The documents do not offer a rebuttal to the whistleblower’s concerns about Zhong’s academic collaborations with Yi-ling Wu. Zhong, Jia, and multiple spokespeople for Shijiazhuang Yiling Pharmaceutical did not reply to requests for comment.

An erratum prepared by the authors also suggests the following edits to the conflict of interest disclosures:

Shijiazhuang Yiling Pharmaceutical Co., Ltd. provided part of the funding and the study drug (Lianhuaqingwen capsules) for this research and had no role in the data acquisition, analysis and writing of this article. 

 

When asked if an erratum would be published, Efferth told us to contact a legal representative at Elsevier. That legal representative has not responded to requests for comment. Meanwhile, Michelle Harding, a journal manager for the publisher, referred our questions back to Efferth, who has not replied.

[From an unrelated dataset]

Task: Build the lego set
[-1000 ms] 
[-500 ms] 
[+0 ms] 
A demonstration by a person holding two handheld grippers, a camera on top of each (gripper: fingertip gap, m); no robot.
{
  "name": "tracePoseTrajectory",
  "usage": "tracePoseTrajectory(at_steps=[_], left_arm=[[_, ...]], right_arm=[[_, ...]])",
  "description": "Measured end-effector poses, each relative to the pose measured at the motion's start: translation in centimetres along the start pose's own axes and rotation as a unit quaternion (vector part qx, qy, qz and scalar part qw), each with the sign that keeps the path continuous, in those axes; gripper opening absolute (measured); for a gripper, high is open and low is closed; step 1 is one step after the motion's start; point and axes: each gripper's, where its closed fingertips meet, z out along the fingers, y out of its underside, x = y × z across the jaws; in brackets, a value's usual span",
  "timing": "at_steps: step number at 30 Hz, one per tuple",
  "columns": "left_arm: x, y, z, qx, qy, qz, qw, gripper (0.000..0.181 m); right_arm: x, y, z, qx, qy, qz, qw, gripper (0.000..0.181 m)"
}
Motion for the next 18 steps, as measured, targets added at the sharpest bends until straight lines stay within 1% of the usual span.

Lianhuaqingwen was originally listed as a treatment for flu and respiratory illnesses in 2004, by China’s National Health Commission. Traditional Chinese medicines, like Lianhuaqingwen, were recommended for treating COVID-19 patients in China in January 2020. 

 

After the pharmaceutical company sent boxes of Lianhuaqingwen capsules to Chinese students in Canada last year, a spokesperson for Health Canada told CBC News that they would “take action to stop this activity,” while doctors (and the company’s own website) said that the tablets might treat symptoms of COVID-19, but not the disease itself.